Work required » Go through the entries below and copy each line containing the word "golf".

Dataset excerpts »

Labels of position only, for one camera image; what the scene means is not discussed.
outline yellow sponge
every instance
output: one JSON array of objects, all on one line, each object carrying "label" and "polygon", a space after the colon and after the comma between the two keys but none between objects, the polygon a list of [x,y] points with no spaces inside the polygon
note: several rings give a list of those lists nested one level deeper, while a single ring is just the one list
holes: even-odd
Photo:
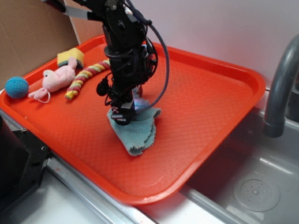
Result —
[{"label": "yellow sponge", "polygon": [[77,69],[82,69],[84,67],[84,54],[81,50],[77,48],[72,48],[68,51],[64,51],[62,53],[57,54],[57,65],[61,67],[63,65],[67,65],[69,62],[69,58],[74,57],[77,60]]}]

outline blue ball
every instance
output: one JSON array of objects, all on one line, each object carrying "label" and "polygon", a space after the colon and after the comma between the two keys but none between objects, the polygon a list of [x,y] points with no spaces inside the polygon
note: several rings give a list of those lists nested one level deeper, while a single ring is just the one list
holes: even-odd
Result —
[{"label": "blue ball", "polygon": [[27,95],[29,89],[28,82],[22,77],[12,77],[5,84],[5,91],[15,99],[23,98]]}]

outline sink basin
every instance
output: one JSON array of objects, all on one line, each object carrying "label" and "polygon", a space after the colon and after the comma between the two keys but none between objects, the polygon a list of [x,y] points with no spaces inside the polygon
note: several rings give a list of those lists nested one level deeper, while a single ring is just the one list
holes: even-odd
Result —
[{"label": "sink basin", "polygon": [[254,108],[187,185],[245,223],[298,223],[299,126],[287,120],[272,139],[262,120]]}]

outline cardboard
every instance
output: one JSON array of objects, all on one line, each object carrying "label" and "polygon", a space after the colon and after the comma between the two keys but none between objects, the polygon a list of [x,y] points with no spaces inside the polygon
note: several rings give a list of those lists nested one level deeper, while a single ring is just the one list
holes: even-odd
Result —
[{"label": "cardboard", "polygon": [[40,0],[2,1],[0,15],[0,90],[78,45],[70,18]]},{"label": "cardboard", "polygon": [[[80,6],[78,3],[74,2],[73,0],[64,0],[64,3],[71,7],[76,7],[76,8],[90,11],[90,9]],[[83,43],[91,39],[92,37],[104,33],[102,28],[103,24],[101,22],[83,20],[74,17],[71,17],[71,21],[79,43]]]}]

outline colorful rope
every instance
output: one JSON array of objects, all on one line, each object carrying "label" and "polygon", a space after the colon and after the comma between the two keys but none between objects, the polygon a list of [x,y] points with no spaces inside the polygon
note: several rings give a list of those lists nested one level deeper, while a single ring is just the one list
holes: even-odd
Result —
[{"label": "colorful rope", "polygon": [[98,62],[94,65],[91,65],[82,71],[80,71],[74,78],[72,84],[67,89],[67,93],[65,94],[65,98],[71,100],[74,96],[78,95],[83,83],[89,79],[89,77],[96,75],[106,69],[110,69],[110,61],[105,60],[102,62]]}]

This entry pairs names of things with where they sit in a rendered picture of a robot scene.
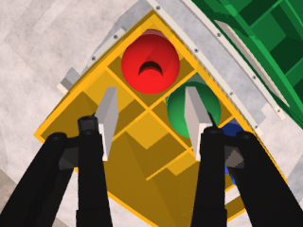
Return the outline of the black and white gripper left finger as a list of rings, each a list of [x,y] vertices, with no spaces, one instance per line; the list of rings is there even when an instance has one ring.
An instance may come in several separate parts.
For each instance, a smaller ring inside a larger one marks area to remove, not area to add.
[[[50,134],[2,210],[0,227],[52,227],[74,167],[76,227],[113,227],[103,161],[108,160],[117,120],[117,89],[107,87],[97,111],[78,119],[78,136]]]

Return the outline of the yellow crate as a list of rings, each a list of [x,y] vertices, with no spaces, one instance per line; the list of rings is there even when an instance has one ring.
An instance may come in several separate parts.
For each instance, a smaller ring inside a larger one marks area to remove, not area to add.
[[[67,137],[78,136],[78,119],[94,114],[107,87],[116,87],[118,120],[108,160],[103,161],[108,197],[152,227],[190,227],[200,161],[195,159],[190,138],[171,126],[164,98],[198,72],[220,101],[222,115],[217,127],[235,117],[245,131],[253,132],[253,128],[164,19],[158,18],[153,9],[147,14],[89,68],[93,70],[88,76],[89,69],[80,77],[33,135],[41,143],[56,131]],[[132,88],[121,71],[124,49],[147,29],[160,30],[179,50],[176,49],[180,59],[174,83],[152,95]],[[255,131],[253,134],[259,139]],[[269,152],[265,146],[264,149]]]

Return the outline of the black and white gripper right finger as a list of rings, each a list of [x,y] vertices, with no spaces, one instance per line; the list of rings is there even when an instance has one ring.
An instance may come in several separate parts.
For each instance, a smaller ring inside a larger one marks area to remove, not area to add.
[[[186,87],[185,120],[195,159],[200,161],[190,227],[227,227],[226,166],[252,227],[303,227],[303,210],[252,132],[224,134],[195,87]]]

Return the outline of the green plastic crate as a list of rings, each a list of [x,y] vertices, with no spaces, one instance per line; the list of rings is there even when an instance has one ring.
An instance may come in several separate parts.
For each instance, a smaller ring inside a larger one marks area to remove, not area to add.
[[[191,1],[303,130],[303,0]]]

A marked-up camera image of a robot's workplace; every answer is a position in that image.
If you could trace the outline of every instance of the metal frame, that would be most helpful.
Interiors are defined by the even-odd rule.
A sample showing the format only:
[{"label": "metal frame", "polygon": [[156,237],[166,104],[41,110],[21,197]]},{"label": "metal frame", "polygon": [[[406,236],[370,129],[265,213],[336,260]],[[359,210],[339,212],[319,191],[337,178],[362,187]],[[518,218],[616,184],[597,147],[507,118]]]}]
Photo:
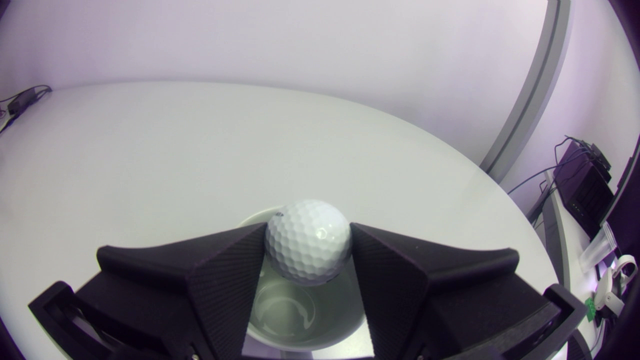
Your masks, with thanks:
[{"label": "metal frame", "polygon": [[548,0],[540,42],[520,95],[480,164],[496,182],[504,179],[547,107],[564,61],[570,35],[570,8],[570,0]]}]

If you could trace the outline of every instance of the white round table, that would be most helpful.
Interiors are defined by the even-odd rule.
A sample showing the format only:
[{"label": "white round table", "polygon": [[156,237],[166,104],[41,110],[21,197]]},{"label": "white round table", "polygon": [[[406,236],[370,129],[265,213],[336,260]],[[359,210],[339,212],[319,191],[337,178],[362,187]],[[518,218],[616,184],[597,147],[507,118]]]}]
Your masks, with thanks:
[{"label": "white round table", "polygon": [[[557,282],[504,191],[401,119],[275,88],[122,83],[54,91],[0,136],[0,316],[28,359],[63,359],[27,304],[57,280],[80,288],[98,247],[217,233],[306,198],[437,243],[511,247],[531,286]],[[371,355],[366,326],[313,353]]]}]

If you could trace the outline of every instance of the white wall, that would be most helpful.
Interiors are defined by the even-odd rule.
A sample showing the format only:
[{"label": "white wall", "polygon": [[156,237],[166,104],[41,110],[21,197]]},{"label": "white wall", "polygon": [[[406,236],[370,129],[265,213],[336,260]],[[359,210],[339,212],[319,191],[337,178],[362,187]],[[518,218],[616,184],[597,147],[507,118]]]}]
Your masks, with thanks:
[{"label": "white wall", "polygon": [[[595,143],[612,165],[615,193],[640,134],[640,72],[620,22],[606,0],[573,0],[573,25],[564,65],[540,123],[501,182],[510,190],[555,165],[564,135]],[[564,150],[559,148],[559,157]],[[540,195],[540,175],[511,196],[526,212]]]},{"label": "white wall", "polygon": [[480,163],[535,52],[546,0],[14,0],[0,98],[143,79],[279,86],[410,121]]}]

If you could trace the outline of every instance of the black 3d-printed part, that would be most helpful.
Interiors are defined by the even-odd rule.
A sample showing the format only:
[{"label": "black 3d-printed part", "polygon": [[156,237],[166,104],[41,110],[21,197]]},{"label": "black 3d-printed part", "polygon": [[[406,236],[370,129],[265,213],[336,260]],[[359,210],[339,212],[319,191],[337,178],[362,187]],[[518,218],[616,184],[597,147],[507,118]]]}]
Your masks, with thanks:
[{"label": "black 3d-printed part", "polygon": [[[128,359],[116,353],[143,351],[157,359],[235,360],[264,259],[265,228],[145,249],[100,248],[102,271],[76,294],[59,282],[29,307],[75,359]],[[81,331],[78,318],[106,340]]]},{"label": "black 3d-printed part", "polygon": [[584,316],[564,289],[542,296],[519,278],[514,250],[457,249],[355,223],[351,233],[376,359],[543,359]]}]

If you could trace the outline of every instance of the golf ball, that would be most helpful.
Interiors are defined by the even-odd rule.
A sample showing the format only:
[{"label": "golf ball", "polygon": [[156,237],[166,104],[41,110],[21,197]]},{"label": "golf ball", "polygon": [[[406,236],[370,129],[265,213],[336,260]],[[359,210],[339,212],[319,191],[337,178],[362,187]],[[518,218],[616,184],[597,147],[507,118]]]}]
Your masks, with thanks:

Solution below »
If you could trace the outline of every instance of the golf ball, that would be most helpful.
[{"label": "golf ball", "polygon": [[156,237],[166,104],[41,110],[21,197]]},{"label": "golf ball", "polygon": [[[406,236],[370,129],[265,213],[336,260]],[[359,210],[339,212],[319,191],[337,178],[362,187]],[[518,218],[616,184],[597,147],[507,118]]]}]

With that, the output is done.